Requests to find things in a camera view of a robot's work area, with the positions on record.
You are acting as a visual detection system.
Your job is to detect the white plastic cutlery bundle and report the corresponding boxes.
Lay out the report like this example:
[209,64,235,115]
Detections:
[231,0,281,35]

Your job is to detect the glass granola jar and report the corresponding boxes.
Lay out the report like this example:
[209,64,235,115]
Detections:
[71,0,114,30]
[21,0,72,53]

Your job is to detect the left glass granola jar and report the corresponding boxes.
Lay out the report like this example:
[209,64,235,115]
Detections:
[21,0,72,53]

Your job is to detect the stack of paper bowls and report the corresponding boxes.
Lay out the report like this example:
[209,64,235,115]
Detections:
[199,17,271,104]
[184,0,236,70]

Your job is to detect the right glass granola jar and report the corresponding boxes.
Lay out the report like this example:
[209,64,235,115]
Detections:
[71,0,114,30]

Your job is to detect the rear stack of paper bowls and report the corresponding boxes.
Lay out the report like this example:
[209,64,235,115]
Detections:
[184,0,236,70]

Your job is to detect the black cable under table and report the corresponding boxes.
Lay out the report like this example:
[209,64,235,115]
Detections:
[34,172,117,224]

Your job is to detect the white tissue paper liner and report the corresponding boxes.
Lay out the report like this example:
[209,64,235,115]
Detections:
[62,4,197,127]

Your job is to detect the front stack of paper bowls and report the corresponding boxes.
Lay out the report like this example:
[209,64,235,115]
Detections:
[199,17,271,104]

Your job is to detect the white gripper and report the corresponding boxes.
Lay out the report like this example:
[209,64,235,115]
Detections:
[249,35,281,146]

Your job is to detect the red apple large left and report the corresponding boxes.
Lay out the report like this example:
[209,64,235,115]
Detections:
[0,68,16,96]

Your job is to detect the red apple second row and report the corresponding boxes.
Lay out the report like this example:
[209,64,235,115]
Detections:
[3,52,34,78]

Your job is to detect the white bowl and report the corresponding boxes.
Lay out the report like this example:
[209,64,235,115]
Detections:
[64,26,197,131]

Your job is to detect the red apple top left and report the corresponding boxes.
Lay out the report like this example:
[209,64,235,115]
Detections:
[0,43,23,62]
--
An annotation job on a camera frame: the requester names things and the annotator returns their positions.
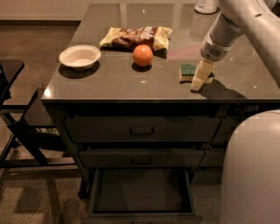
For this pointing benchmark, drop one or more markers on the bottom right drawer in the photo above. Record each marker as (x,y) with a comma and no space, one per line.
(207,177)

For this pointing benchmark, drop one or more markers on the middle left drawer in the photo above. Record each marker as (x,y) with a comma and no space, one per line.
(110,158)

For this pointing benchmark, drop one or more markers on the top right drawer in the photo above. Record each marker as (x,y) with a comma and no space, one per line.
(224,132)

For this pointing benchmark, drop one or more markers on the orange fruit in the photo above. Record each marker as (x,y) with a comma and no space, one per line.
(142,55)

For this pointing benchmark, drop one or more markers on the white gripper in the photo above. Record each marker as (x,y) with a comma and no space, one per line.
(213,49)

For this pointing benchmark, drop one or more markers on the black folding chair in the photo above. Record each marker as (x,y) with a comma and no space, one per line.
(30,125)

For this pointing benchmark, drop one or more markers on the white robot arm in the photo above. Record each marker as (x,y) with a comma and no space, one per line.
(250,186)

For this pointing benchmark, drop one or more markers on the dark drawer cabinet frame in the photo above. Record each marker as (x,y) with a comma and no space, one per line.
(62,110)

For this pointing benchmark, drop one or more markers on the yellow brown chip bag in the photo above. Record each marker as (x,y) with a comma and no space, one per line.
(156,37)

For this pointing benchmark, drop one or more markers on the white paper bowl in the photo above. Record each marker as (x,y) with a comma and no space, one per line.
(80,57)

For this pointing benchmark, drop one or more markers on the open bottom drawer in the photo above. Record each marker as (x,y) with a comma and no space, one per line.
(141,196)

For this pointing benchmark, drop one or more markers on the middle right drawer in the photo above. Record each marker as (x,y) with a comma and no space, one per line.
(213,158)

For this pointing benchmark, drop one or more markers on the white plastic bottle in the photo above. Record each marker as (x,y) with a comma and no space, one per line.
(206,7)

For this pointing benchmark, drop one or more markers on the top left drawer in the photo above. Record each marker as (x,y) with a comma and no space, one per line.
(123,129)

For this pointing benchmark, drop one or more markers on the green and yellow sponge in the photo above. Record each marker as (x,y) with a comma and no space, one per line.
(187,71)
...
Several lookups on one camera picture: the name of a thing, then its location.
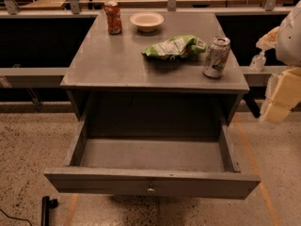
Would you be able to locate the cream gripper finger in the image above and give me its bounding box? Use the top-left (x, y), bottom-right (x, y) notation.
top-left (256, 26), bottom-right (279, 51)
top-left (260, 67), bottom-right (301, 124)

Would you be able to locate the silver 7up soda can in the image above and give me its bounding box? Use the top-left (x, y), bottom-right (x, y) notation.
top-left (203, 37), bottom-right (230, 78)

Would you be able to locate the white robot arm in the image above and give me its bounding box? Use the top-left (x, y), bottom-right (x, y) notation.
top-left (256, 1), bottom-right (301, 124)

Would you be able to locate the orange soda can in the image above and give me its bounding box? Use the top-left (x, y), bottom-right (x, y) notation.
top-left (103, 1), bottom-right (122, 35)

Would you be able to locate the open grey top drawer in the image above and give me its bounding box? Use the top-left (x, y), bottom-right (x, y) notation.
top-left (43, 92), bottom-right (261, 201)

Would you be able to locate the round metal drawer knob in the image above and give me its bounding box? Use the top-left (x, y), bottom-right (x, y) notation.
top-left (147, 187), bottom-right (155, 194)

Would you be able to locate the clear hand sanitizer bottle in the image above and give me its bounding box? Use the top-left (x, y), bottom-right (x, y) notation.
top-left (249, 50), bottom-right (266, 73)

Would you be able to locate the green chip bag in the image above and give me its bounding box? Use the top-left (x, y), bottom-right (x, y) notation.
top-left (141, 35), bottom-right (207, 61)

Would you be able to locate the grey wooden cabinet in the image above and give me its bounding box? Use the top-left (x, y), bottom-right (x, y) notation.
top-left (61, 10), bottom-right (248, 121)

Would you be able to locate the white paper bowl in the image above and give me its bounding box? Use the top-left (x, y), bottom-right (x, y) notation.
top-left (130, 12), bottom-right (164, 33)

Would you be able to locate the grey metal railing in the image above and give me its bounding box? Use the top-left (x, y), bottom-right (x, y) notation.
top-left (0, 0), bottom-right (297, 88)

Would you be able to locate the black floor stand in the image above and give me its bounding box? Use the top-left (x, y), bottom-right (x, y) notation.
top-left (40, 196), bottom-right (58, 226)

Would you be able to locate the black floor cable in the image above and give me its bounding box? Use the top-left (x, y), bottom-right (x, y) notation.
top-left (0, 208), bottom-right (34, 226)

- [THE PROBLEM]:
What lines above contain the word "camera"? Return each such line.

- [OUTPUT FOR THIS TASK]:
Requests to find things in a camera view of a robot's work area, with the positions on record.
An annotation job on a camera frame: the requester names things and the annotator returns their positions.
Several lookups on one camera picture: the name of a thing, then its location.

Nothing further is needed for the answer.